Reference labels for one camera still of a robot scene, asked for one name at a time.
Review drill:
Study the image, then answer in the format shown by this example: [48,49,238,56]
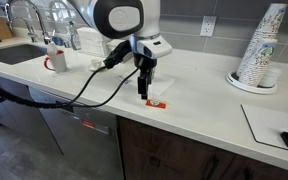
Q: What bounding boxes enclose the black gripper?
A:
[133,53,159,101]

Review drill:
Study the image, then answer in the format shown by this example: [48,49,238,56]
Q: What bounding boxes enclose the small white espresso cup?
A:
[90,58,104,70]

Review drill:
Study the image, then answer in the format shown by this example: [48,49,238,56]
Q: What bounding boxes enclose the short paper cup stack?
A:
[238,37,279,88]

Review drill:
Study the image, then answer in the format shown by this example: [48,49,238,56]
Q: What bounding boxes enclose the white cup lid stack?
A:
[258,66,282,89]

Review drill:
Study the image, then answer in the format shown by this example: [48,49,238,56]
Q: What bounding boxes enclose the tall leaning paper cup stack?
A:
[236,3,288,81]

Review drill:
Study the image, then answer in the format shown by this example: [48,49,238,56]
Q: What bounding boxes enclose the white paper napkin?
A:
[149,73,176,97]

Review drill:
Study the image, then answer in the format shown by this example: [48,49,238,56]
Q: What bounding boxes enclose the red ketchup packet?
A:
[145,99,168,110]

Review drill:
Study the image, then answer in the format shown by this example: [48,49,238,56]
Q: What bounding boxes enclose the silver condiment packet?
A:
[115,74,132,85]

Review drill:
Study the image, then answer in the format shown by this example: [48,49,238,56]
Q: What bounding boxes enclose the white napkin stack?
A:
[76,26,109,58]

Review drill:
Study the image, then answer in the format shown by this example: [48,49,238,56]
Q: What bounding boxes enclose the dark wood cabinet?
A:
[117,115,288,180]

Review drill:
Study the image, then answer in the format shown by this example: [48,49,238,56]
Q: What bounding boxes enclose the clear plastic water bottle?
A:
[66,20,82,51]

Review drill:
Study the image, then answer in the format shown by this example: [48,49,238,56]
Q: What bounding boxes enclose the stainless steel dishwasher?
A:
[28,86,125,180]

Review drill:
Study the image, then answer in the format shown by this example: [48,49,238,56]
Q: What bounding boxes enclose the round white tray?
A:
[226,69,278,95]

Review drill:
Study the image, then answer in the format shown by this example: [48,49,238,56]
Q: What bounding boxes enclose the small blue object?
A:
[52,35,65,46]

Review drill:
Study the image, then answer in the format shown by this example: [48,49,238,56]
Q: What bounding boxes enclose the white rectangular counter mat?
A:
[240,103,288,155]

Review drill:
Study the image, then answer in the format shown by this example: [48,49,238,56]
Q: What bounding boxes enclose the small chrome tap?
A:
[11,16,39,43]

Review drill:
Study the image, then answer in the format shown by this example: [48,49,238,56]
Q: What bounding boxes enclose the tall chrome kitchen faucet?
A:
[4,0,52,45]

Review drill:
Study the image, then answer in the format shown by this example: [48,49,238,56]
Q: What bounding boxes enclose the dark undermount sink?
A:
[0,44,48,66]

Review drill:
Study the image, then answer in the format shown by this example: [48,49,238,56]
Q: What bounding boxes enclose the wooden cutting board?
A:
[0,17,14,41]

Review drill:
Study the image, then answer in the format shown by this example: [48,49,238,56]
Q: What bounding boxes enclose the white wall outlet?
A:
[199,15,218,37]

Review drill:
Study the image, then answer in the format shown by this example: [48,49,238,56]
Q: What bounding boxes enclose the white mug with red handle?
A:
[43,49,69,74]

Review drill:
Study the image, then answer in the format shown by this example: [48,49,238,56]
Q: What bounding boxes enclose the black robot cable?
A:
[0,65,140,110]

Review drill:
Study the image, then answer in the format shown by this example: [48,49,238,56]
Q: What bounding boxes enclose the grey cabinet with black handle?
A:
[0,71,64,156]

----

- Work required
Return every line of the records exactly as given, pictures excluded.

- Response for this exercise
Reference labels for one camera still of a robot scene, asked for one name at a time.
Review drill:
Study the image, then answer in the format shown by this example: [48,49,238,56]
Q: What bounding boxes enclose the black gripper?
A:
[133,53,159,101]

Review drill:
Study the image, then answer in the format shown by this example: [48,49,238,56]
Q: What bounding boxes enclose the small white espresso cup?
A:
[90,58,104,70]

Review drill:
Study the image, then answer in the format shown by this example: [48,49,238,56]
Q: What bounding boxes enclose the short paper cup stack?
A:
[238,37,279,88]

Review drill:
Study the image, then answer in the format shown by this example: [48,49,238,56]
Q: What bounding boxes enclose the white cup lid stack?
A:
[258,66,282,89]

Review drill:
Study the image, then answer in the format shown by this example: [48,49,238,56]
Q: What bounding boxes enclose the tall leaning paper cup stack?
A:
[236,3,288,81]

Review drill:
Study the image, then answer in the format shown by this example: [48,49,238,56]
Q: What bounding boxes enclose the white paper napkin?
A:
[149,73,176,97]

Review drill:
Study the image, then answer in the format shown by this example: [48,49,238,56]
Q: What bounding boxes enclose the red ketchup packet?
A:
[145,99,168,110]

Review drill:
Study the image, then answer in the format shown by this example: [48,49,238,56]
Q: What bounding boxes enclose the silver condiment packet?
A:
[115,74,132,85]

Review drill:
Study the image, then answer in the format shown by this example: [48,49,238,56]
Q: What bounding boxes enclose the white napkin stack?
A:
[76,26,109,58]

Review drill:
Study the image, then answer in the format shown by this example: [48,49,238,56]
Q: What bounding boxes enclose the dark wood cabinet?
A:
[117,115,288,180]

Review drill:
Study the image, then answer in the format shown by this example: [48,49,238,56]
Q: What bounding boxes enclose the clear plastic water bottle?
A:
[66,20,82,51]

Review drill:
Study the image, then answer in the format shown by this example: [48,49,238,56]
Q: What bounding boxes enclose the stainless steel dishwasher?
A:
[28,86,125,180]

Review drill:
Study the image, then answer in the format shown by this example: [48,49,238,56]
Q: What bounding boxes enclose the round white tray?
A:
[226,69,278,95]

Review drill:
Study the image, then answer in the format shown by this example: [48,49,238,56]
Q: What bounding boxes enclose the small blue object?
A:
[52,35,65,46]

Review drill:
Study the image, then answer in the format shown by this example: [48,49,238,56]
Q: What bounding boxes enclose the white rectangular counter mat?
A:
[240,103,288,155]

Review drill:
Study the image, then answer in the format shown by this example: [48,49,238,56]
Q: What bounding boxes enclose the small chrome tap?
A:
[11,16,39,43]

Review drill:
Study the image, then answer in the format shown by this example: [48,49,238,56]
Q: What bounding boxes enclose the tall chrome kitchen faucet?
A:
[4,0,52,45]

Review drill:
Study the image, then answer in the format shown by this example: [48,49,238,56]
Q: What bounding boxes enclose the dark undermount sink?
A:
[0,44,48,66]

Review drill:
Study the image, then answer in the format shown by this example: [48,49,238,56]
Q: What bounding boxes enclose the wooden cutting board?
A:
[0,17,14,41]

Review drill:
Study the image, then answer in the format shown by this example: [48,49,238,56]
Q: What bounding boxes enclose the white wall outlet?
A:
[199,15,218,37]

Review drill:
Study the image, then answer in the format shown by this example: [48,49,238,56]
Q: What bounding boxes enclose the white mug with red handle?
A:
[43,49,69,74]

Review drill:
Study the image, then answer in the format shown by this example: [48,49,238,56]
Q: What bounding boxes enclose the black robot cable?
A:
[0,65,140,110]

Review drill:
Study the image, then answer in the format shown by this example: [48,49,238,56]
Q: What bounding boxes enclose the grey cabinet with black handle?
A:
[0,71,64,156]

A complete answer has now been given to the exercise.